When I did it the one time (it's easier after the first year) they charged about AU$230. I'm fairly sure a CPA or global accountancy (i.e. PWC) would charge way more. 

I don't think they charge a percentage, it's usually on a time basis (how long it took to prepare the return). 

Should be no problem to get the refund put into your US bank account, as the return is still mailed and filed in the US, just your mailing address is overseas. I usually get my refunds deposited electronically like all my US returns (before or after moving out of the US).



interplanetjanet said:


> Amaslam, what are the fees for tax preparation here? Do they charge a percentage? Is it possible to have your taxes done here but the refund go into your US account?


----------



## interplanetjanet (Jan 7, 2009)

Thanks!

I had a big argument with my husband last night about doing taxes. He doesn't think he should have to report his Australian income to the US at all (he's got PR). I tried to explain to him that a treaty means we won't get taxed twice, but he still thinks it's pointless. He just wants to be able to do his taxes himself and not have to pay someone.


----------



## amaslam (Sep 25, 2008)

You can do it yourself. It's just that the first year has the fractional calculations based on the number of days in the US and number of days outside the US and they have to be applied to the deductions, exemptions, etc. , it's difficult to get it right if you haven't done them before. 

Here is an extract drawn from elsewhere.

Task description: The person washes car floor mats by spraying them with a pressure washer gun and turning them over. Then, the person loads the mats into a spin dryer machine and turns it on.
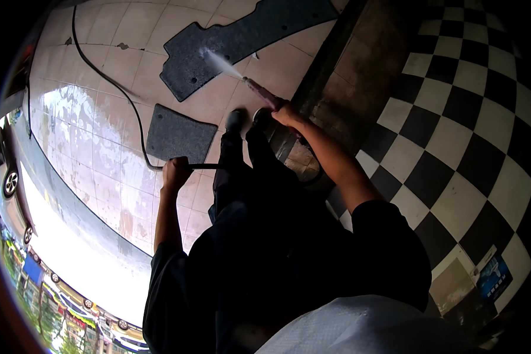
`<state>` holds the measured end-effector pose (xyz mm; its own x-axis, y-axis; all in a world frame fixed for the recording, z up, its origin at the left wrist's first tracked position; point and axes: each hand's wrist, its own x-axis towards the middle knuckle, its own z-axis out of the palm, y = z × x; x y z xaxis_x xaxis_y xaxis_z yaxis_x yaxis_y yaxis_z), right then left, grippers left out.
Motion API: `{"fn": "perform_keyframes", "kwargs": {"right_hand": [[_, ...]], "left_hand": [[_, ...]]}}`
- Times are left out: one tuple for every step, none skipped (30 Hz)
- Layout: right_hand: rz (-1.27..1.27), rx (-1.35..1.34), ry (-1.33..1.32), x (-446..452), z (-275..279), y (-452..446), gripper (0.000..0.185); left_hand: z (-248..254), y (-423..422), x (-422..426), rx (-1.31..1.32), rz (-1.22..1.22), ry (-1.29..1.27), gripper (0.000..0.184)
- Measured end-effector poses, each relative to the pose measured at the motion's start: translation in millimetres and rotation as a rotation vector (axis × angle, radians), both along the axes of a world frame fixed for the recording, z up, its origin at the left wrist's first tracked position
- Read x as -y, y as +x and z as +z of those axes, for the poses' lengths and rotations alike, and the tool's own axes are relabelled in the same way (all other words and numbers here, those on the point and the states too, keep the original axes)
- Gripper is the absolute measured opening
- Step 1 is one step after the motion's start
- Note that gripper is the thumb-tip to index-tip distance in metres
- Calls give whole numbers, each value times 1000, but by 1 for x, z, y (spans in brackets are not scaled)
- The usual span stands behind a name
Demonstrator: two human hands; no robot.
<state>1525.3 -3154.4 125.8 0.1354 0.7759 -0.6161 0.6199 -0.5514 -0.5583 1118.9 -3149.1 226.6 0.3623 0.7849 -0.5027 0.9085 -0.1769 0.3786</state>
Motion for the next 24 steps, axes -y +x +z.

After the first year it's much easier as you can refer to the previous year for the forms and you don't have fractional calculations. 

Oh you both have to file and report all income (worldwide), once you're a PR or US Citizen of the US it's file taxes for life, and if your kids are PR or US Citizens they will also have to once they're adults (even if they've never lived in the US).

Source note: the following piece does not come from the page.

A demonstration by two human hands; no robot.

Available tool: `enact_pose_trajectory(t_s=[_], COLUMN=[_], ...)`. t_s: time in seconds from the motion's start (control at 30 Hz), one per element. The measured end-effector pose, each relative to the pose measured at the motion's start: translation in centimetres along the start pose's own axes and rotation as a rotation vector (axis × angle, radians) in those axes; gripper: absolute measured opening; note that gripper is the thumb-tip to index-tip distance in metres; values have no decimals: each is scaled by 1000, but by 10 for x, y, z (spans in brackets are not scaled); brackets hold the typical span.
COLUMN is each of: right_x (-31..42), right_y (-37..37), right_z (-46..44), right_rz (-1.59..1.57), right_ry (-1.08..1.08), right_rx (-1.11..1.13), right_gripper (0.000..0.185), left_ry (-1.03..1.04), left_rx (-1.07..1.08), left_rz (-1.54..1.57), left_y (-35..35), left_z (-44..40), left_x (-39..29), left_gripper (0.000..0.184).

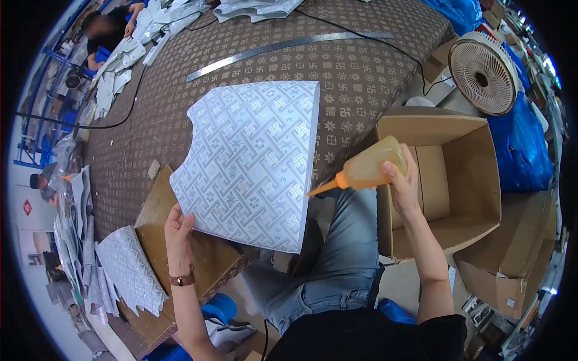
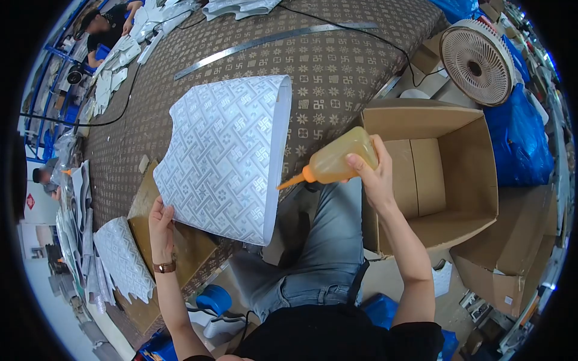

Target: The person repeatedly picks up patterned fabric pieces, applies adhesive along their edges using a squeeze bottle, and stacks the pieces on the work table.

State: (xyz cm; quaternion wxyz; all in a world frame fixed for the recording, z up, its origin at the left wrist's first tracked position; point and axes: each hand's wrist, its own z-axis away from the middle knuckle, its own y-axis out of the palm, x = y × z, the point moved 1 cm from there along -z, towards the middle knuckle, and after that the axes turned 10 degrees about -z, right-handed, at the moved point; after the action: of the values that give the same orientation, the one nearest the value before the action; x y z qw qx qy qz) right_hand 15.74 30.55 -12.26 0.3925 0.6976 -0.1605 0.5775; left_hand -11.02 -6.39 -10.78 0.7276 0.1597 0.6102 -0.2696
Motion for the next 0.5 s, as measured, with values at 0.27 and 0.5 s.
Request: enact_pose_trajectory(t_s=[0.27, 0.5], right_x=[-13, -19], right_y=[9, 12], right_z=[46, 68], right_rz=[-41, -172], right_ry=[245, 303], right_rx=[80, 37], right_gripper=[57, 62], left_ry=[-14, 383], left_rx=[11, -329], left_rz=[-2, -578], left_y=[-2, 30], left_z=[1, -38], left_x=[2, -69], left_gripper=[42, 51])
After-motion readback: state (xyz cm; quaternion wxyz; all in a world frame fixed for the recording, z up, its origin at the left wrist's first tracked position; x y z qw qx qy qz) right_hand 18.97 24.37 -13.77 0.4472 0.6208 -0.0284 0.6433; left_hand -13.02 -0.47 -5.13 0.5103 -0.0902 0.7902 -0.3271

It's still pretty much 'honor system' but with the IRS you never know what data they have access to. 




interplanetjanet said:


> Thanks!
> 
> I had a big argument with my husband last night about doing taxes. He doesn't think he should have to report his Australian income to the US at all (he's got PR). I tried to explain to him that a treaty means we won't get taxed twice, but he still thinks it's pointless. He just wants to be able to do his taxes himself and not have to pay someone.


----------



## vbrown99 (Feb 1, 2009)

H&R Block- great to hear. We've been using them online for the last few years with relative success.  

As always, Thanks for the reply!


----------



## matjones (Jan 30, 2009)

vbrown99 said:


> H&R Block- great to hear. We've been using them online for the last few years with relative success.
> 
> As always, Thanks for the reply!


Glad to hear that too about HR Block, I've done my taxes online with them for many years. Glad they have AU offices.


----------



## Bevdeforges (Nov 16, 2007)

interplanetjanet said:


> Thanks!
> 
> I had a big argument with my husband last night about doing taxes. He doesn't think he should have to report his Australian income to the US at all (he's got PR). I tried to explain to him that a treaty means we won't get taxed twice, but he still thinks it's pointless. He just wants to be able to do his taxes himself and not have to pay someone.

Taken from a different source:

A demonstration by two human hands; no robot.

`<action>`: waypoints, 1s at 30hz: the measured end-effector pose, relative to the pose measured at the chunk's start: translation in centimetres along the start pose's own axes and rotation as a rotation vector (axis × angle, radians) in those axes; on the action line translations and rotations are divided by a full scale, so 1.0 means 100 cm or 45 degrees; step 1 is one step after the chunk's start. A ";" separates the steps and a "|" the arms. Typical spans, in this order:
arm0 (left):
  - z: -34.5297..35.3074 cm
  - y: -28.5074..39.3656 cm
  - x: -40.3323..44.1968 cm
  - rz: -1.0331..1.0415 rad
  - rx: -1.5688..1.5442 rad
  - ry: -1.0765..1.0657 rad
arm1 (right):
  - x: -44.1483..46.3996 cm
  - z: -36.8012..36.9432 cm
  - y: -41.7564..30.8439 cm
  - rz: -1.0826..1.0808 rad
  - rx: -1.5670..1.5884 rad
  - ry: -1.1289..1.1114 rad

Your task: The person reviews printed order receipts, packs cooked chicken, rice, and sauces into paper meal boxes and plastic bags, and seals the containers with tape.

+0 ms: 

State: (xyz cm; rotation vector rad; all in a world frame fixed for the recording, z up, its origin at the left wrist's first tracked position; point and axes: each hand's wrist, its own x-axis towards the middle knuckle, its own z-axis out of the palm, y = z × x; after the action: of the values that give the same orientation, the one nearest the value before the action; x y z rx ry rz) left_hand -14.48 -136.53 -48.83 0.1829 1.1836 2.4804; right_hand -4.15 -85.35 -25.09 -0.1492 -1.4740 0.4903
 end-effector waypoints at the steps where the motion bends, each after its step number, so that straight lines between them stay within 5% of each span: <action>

FWIW, lots of folks think the same way your husband does. However the laws in the US trump "common sense." 

The IRS has been known to share tax information with the tax authorities in countries with which the US has its tax treaties. You don't hear about it too often, but I'm told that they often check past tax returns for those recently deceased overseas - which can lead to seizure of various assets destined for the heirs.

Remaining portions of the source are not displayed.